Write out, character for character, the line containing "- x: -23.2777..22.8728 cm" and all lines after it up to the end of the listing.

——————

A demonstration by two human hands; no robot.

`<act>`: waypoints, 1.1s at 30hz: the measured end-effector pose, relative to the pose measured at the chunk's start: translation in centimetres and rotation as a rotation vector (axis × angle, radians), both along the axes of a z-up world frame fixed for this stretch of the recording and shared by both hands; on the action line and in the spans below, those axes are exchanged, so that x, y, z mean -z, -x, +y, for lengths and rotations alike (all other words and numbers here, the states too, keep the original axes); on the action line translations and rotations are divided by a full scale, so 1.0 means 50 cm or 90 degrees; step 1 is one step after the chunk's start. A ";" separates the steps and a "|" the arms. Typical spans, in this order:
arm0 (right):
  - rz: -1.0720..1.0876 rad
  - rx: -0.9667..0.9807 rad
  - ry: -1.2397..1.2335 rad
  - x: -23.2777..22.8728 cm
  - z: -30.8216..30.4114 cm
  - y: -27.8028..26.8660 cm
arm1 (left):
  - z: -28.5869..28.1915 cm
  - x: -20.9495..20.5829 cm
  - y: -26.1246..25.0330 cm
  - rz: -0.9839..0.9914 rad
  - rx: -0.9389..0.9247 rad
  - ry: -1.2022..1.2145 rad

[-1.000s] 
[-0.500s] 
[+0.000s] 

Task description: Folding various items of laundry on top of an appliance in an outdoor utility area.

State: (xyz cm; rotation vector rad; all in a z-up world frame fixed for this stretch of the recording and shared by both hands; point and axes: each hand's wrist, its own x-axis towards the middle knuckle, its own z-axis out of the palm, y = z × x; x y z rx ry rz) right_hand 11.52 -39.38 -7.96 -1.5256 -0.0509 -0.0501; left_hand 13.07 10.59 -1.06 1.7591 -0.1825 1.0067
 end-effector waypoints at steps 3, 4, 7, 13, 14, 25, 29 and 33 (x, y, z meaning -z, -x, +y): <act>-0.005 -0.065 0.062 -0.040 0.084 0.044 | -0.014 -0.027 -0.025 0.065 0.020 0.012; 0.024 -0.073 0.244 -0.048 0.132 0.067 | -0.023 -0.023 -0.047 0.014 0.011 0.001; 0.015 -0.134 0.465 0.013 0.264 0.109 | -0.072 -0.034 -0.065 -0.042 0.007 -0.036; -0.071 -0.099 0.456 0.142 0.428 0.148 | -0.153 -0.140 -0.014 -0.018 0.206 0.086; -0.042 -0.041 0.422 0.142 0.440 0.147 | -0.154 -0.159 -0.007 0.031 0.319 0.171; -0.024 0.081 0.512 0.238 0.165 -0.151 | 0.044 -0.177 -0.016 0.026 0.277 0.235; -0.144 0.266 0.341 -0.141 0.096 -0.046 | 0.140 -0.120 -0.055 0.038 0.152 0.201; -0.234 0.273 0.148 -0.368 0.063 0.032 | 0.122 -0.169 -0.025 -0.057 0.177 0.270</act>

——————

-- ANSWER SPACE --
  - x: -23.2777..22.8728 cm
  - z: -30.8216..30.4114 cm
  - y: -27.8028..26.8660 cm
arm1 (left):
  - z: -28.5869..28.1915 cm
  - x: -20.9495..20.5829 cm
  - y: -26.1246..25.0330 cm
  - rz: -0.9839..0.9914 rad
  - rx: -0.9389..0.9247 rad
  - ry: -1.2022..1.2145 rad

[-1.000s] 
[-0.500s] 
[+0.000s] 

Task description: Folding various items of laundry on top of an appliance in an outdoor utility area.

State: (xyz cm; rotation vector rad; all in a z-up world frame fixed for this stretch of the recording and shared by both hands; point and axes: each hand's wrist, its own x-axis towards the middle knuckle, its own z-axis out of the palm, y = z × x; x y z rx ry rz) right_hand 11.52 -39.38 -7.96 -1.5256 -0.0509 -0.0501; left_hand 13.07 10.59 -1.06 1.7591 -0.1825 1.0067
 end-effector waypoints at steps 3, 4, 7, 13, 14, 25, 29 and 33 (x, y, z meaning -z, -x, +y): <act>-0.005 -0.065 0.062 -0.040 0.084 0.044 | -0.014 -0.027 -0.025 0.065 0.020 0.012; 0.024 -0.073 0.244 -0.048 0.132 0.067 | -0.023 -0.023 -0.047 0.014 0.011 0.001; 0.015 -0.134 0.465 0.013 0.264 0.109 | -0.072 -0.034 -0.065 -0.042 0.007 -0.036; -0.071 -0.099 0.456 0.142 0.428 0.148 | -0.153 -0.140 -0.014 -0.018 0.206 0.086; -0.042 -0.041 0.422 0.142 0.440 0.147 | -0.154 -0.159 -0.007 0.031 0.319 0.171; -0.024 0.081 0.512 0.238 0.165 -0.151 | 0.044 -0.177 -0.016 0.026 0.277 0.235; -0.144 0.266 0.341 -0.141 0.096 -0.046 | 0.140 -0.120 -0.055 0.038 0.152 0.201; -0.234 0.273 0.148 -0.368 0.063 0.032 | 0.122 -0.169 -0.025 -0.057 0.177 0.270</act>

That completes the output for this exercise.